Exercise description = Within the listing below, the lines to output run from the one containing "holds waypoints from" through the one containing "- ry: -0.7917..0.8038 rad"; copy them exactly and nothing else.

(Collected data begins)

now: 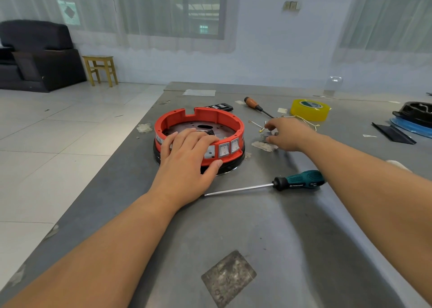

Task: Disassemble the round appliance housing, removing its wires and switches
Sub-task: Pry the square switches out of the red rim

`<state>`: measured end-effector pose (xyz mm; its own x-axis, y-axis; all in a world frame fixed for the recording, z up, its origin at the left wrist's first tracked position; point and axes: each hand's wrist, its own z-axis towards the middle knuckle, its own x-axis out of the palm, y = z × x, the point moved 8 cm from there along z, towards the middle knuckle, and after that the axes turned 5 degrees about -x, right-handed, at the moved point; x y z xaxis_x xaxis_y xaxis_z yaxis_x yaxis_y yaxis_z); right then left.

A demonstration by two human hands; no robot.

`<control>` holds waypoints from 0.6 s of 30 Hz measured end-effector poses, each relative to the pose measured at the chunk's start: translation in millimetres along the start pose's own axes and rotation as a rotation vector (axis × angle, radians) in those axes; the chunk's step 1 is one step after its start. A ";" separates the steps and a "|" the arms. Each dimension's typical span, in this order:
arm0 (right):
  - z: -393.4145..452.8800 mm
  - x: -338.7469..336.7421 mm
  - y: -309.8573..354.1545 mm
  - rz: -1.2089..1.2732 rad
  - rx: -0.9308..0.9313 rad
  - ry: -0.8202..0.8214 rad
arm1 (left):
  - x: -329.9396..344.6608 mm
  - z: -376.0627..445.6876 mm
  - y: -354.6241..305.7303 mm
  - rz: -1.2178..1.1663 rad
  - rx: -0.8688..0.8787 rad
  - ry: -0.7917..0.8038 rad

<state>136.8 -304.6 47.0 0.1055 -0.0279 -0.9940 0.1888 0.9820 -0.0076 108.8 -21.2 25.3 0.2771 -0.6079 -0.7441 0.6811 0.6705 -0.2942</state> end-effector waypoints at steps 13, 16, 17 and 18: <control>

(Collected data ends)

Reply =
`<control>` holds waypoints from 0.6 s of 30 Hz measured end-effector poses, each relative to the pose measured at the chunk's start: translation in millimetres along the start pose's own axes and rotation as a rotation vector (axis × angle, radians) in those axes; the chunk's step 1 is one step after its start. A ";" separates the steps and a "|" the arms. Each dimension's typical span, in this order:
arm0 (right):
  - z: -393.4145..452.8800 mm
  - x: -338.7469..336.7421 mm
  - y: -309.8573..354.1545 mm
  - rz: -1.2089..1.2732 rad
  - rx: -0.9308..0.9313 rad
  - ry: -0.8202..0.8214 rad
arm1 (left):
  - x: -329.9396..344.6608 mm
  - z: -376.0627..445.6876 mm
  - y: -354.6241..305.7303 mm
  - rz: -1.2178..1.1663 rad
  - rx: -0.8688..0.8787 rad
  - ry: -0.7917..0.8038 rad

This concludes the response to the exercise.